When the GitHub Releases API is unavailable, applyUpdaterManifestFallback fetches the Tauri updater manifest (latest.json) and uses its platform URLs as fallback download links. However, Tauri updater manifest URLs point to updater bundles (.app.tar.gz for macOS, .nsis.zip for Windows), not the user-installable artifacts (.dmg, .exe/.msi).

Root Cause and Impact

At apps/web/src/routes/index.tsx:1097, the fallback path calls:

applyDownloadUi(buildDownloadOptions([], fallbackUrls), platform, architecture, null);

with an empty assets array and fallbackUrls extracted from the updater manifest. Since primary assets is empty, buildDownloadOptions falls through to the fallback URLs at lines 377-405.

These fallback URLs come from extractUpdaterFallbackUrls (line 273-333) which reads platforms.*.url from the Tauri updater JSON. With "createUpdaterArtifacts": true in tauri.conf.json:63, these URLs point to compressed updater bundles:

  • macOS: OpenUsage.app.tar.gz (not .dmg)
  • Windows: OpenUsage_x64-setup.nsis.zip (not .exe or .msi)

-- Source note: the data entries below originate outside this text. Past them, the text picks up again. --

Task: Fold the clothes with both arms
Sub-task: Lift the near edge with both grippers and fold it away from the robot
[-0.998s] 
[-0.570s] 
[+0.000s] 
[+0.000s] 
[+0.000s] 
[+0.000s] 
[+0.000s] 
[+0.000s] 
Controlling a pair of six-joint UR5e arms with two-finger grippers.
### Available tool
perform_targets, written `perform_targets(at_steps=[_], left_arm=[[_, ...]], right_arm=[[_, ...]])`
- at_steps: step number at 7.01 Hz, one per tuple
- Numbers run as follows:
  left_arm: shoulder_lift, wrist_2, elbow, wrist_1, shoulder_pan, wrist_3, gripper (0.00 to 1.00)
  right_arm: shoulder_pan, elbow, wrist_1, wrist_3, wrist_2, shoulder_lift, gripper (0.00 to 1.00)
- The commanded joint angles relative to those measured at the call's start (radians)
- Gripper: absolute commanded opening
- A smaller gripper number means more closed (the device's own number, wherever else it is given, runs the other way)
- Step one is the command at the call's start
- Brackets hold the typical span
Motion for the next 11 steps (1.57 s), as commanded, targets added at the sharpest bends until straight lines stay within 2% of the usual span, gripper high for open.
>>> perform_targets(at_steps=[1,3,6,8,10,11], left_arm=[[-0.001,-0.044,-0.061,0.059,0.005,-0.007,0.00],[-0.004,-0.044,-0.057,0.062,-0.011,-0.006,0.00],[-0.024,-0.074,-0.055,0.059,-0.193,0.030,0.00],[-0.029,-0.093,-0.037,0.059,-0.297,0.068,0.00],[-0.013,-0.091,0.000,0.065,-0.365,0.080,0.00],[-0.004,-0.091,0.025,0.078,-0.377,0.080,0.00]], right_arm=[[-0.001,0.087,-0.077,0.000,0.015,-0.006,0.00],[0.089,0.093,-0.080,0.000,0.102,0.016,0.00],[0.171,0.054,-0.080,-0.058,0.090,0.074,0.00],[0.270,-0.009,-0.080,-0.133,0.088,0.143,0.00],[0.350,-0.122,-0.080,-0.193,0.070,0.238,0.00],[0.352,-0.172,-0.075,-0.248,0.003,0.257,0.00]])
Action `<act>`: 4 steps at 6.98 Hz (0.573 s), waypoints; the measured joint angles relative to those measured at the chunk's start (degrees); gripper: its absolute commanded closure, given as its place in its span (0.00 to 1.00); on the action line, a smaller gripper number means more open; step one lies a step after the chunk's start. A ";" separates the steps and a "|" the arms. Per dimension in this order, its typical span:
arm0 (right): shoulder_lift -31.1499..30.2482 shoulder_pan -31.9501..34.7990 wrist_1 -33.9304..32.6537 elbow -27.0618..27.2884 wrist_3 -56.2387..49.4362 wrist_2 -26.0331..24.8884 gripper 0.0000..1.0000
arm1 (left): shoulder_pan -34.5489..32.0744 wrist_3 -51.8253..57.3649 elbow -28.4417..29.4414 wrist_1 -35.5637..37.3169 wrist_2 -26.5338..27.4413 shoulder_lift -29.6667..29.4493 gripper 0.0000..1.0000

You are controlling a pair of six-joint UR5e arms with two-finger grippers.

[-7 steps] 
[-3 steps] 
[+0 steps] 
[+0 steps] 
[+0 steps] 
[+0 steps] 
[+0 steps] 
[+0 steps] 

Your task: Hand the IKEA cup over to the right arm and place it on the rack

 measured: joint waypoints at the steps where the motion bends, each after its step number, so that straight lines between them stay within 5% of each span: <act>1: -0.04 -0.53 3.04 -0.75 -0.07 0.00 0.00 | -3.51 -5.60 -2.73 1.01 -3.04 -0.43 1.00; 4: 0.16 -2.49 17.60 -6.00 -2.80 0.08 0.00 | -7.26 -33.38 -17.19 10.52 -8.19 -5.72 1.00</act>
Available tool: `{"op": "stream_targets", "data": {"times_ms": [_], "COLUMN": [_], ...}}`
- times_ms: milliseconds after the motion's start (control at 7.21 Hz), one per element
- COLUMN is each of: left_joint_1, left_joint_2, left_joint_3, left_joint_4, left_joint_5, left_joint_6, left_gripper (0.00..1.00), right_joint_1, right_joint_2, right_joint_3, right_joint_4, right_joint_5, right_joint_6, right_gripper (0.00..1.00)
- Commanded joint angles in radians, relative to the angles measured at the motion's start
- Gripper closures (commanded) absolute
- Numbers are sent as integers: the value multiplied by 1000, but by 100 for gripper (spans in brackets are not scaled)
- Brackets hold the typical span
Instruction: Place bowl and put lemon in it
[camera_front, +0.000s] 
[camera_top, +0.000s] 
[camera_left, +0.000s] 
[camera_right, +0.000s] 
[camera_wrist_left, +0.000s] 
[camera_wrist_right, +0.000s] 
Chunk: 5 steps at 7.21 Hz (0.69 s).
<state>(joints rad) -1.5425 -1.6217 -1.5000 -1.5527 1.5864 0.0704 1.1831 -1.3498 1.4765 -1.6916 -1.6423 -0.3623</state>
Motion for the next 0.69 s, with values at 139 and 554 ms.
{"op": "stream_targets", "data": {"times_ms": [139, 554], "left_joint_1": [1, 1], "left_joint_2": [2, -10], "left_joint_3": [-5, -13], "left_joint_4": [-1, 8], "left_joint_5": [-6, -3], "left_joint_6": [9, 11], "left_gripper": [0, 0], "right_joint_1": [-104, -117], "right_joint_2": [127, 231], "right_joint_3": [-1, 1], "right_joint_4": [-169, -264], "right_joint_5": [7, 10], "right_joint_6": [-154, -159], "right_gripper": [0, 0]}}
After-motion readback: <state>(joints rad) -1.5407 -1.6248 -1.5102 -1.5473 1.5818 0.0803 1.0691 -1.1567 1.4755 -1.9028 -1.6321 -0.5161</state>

Meanwhile, the download cards still display subtitles like "arm64 dmg", "x64 dmg", "x64 installer" — which are hardcoded in buildDownloadOptions at lines 413, 423, 432. Users would download a .tar.gz or .nsis.zip expecting a .dmg or .exe installer. On Windows especially, .nsis.zip cannot be installed directly without manual extraction.

Impact: When the GitHub releases API is rate-limited or unavailable, users are presented with misleading download links that deliver updater bundles instead of installer files, with incorrect file format labels.

Prompt for agents
The applyUpdaterManifestFallback function at apps/web/src/routes/index.tsx:1075-1101 uses Tauri updater manifest URLs as user-facing download links. These URLs point to updater bundles (.app.tar.gz, .nsis.zip) rather than installer files (.dmg, .exe). Two approaches to fix:

1. (Preferred) Transform updater manifest URLs to their corresponding installer asset URLs. Since GitHub release assets follow predictable naming, derive the .dmg/.exe URLs from the updater bundle URLs by stripping the updater suffixes (e.g., replace .app.tar.gz with .dmg, replace _x64-setup.nsis.zip with _x64-setup.exe).

2. (Alternative) If serving updater bundles is acceptable as a last resort, update the subtitle text in buildDownloadOptions to reflect the actual file format when fallback URLs are used (e.g., change subtitle from "arm64 dmg" to "arm64 tar.gz" when the URL ends in .tar.gz).